For information on database backups, refer to the Oracle Database Backup and Recovery Advanced User's Guide.

To back up the installation to this point, follow these steps:

  1. Back up the web tier as described in Section 5.6, "Backing up the Web Tier Configuration."

  2. Back up the database. This is a full database backup, either hot or cold. The recommended tool is Oracle Recovery Manager. You can also use operating system tools such as tar for cold backups.

  3. Back up the Administration Server domain directory as described in Section 6.14, "Backing Up the WebLogic Domain."

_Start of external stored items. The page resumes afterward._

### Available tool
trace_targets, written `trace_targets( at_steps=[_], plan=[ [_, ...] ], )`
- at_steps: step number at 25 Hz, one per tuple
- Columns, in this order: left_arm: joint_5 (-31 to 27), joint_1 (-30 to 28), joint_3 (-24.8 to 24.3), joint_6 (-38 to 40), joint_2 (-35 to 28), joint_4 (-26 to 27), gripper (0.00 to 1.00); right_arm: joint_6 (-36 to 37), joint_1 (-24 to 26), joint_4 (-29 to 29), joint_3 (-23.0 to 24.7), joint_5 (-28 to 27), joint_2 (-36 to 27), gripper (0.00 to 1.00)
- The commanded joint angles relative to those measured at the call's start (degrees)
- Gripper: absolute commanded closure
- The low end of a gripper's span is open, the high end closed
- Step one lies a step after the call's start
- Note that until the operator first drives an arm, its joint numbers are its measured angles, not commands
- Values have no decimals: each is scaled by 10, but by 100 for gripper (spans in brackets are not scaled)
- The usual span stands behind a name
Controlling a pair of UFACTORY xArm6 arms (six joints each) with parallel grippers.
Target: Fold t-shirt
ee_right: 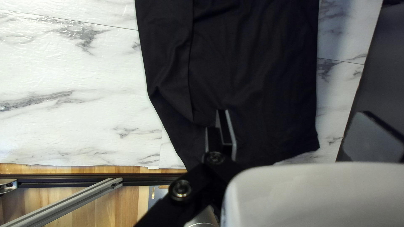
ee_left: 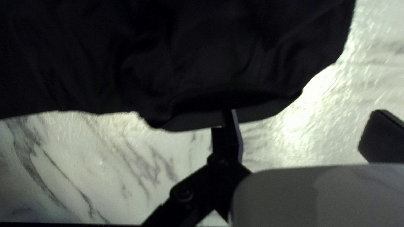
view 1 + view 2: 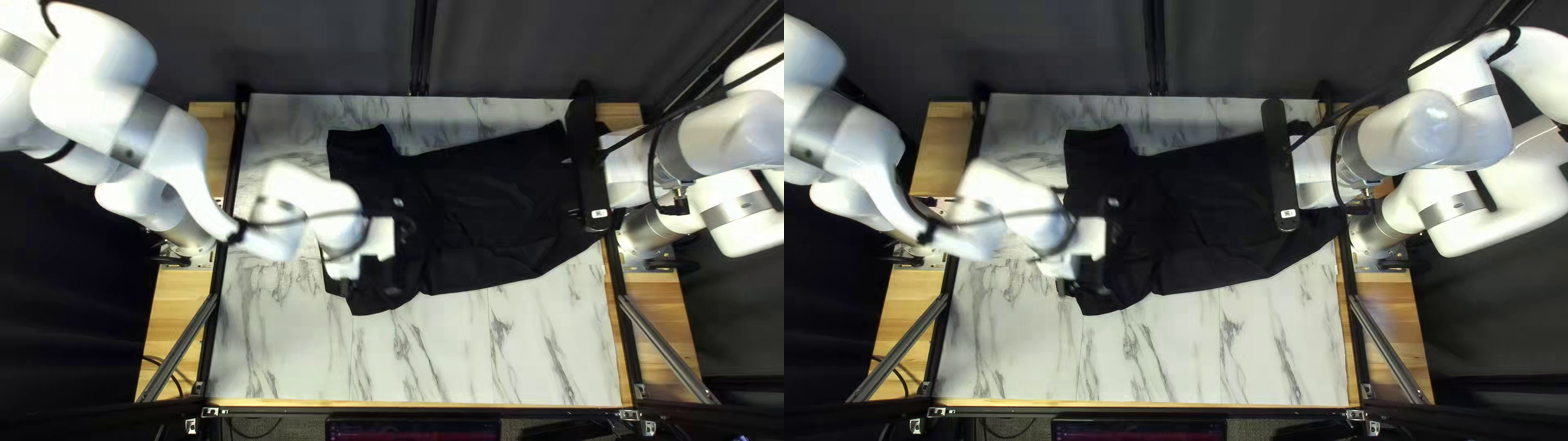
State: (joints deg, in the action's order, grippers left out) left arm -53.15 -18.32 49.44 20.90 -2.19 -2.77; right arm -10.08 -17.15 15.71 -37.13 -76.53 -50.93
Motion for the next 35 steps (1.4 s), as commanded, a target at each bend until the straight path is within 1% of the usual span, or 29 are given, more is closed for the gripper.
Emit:
trace_targets(
  at_steps=[1,3,6,9,10,12,14,15,21,25,29,31,35],
  plan=[
    [-13,-24,65,31,78,-44,0,0,0,0,0,0,0,0],
    [-19,-30,88,40,107,-59,0,0,0,0,0,0,0,0],
    [-19,-33,108,44,138,-73,0,0,0,0,0,0,0,0],
    [-6,-27,124,34,169,-72,0,0,0,0,0,0,0,0],
    [-4,-25,125,31,173,-71,2,0,0,0,0,0,0,0],
    [14,-16,129,21,194,-66,11,0,0,0,0,0,0,0],
    [22,-11,130,16,203,-63,73,0,0,0,0,0,0,0],
    [27,-7,129,13,208,-61,100,0,0,0,0,0,0,0],
    [27,-7,124,11,204,-57,100,0,0,0,0,0,0,0],
    [6,-20,118,21,173,-62,100,0,0,0,0,0,0,0],
    [-35,-50,119,38,123,-73,100,0,0,0,0,0,0,0],
    [-44,-63,123,44,111,-76,100,0,0,0,0,0,0,0],
    [-39,-83,124,49,100,-80,100,0,0,0,0,0,0,0]
  ],
)
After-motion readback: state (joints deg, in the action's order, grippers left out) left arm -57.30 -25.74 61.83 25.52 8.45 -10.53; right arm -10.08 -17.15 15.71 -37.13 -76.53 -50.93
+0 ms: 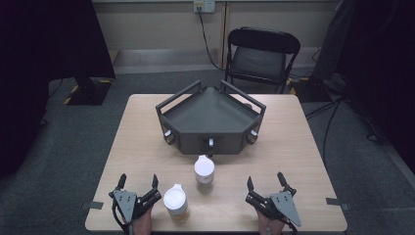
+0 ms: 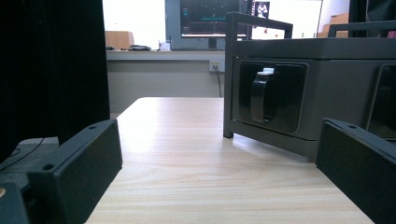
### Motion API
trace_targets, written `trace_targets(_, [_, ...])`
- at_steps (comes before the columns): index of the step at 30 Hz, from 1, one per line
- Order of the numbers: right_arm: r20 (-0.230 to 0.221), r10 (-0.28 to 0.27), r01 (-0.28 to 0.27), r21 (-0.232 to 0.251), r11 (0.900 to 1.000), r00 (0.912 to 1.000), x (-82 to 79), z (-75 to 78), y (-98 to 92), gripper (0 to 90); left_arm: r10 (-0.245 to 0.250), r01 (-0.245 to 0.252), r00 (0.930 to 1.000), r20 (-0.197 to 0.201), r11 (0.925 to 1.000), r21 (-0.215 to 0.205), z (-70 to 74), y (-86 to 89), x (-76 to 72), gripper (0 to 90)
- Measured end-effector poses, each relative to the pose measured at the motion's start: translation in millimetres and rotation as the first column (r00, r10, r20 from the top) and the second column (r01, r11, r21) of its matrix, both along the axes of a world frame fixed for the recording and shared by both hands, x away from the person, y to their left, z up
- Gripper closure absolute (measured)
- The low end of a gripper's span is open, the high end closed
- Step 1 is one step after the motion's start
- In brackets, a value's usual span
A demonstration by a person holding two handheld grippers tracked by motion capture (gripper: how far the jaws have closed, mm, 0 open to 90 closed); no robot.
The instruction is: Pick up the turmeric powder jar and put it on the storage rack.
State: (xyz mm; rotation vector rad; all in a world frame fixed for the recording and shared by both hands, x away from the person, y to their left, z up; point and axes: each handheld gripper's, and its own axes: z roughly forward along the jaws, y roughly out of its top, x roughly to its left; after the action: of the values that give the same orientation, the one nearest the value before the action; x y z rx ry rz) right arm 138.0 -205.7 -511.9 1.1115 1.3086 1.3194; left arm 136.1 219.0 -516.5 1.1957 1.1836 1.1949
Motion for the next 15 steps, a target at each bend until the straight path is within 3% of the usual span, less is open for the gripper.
trace_targets(15, [0.006, 0.007, -0.007, 0.001, 1.000, 1.0000, -0.5, -1.0, -1.1, 0.5, -0.002, 0.002, 1.0000, -0.001, 1.0000, -0.001, 0.1, 0.4, 0.0, 0.0])
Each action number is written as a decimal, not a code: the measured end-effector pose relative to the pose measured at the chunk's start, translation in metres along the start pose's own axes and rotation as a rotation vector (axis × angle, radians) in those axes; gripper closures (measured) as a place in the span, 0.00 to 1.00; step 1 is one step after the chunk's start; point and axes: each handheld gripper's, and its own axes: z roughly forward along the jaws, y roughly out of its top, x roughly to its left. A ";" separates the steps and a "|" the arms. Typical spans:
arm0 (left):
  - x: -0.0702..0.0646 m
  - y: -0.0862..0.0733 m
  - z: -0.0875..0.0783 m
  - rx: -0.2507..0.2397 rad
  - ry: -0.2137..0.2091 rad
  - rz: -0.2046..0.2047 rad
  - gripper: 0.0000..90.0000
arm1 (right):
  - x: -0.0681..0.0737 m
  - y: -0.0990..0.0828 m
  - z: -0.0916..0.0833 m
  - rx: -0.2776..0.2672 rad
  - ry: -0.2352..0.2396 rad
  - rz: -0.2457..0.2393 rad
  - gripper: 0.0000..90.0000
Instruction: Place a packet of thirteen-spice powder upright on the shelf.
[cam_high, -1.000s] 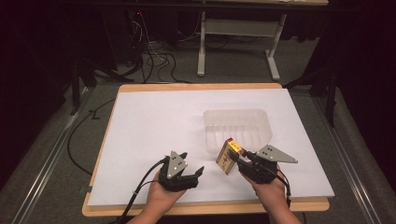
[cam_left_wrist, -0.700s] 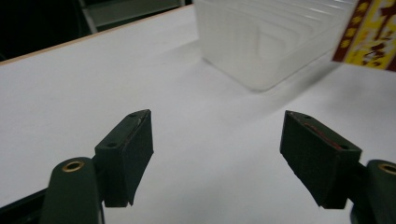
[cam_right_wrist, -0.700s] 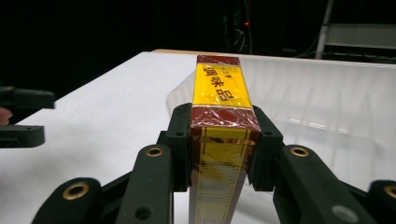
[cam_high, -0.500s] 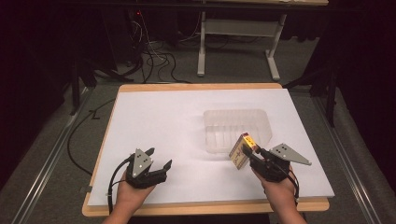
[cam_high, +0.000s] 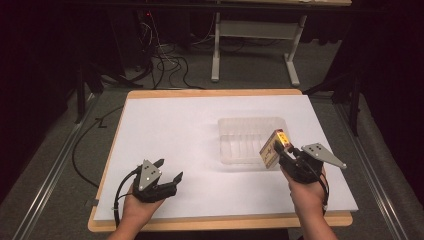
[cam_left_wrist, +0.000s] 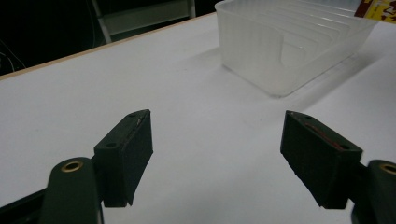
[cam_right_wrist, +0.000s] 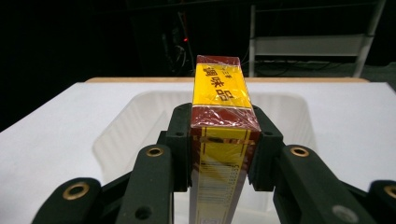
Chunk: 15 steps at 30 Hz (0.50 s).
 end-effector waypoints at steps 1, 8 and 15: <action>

  4. Back up the Oracle Internet Directory as described in Section 7.5, "Backing up the OID Configuration."

  5. Back up the Oracle Virtual Directory as described in Section 8.5, "Backing Up the Oracle Virtual Directory Configuration."

For information about backing up the application tier configuration, see Section 19.4, "Performing Backups and Recoveries."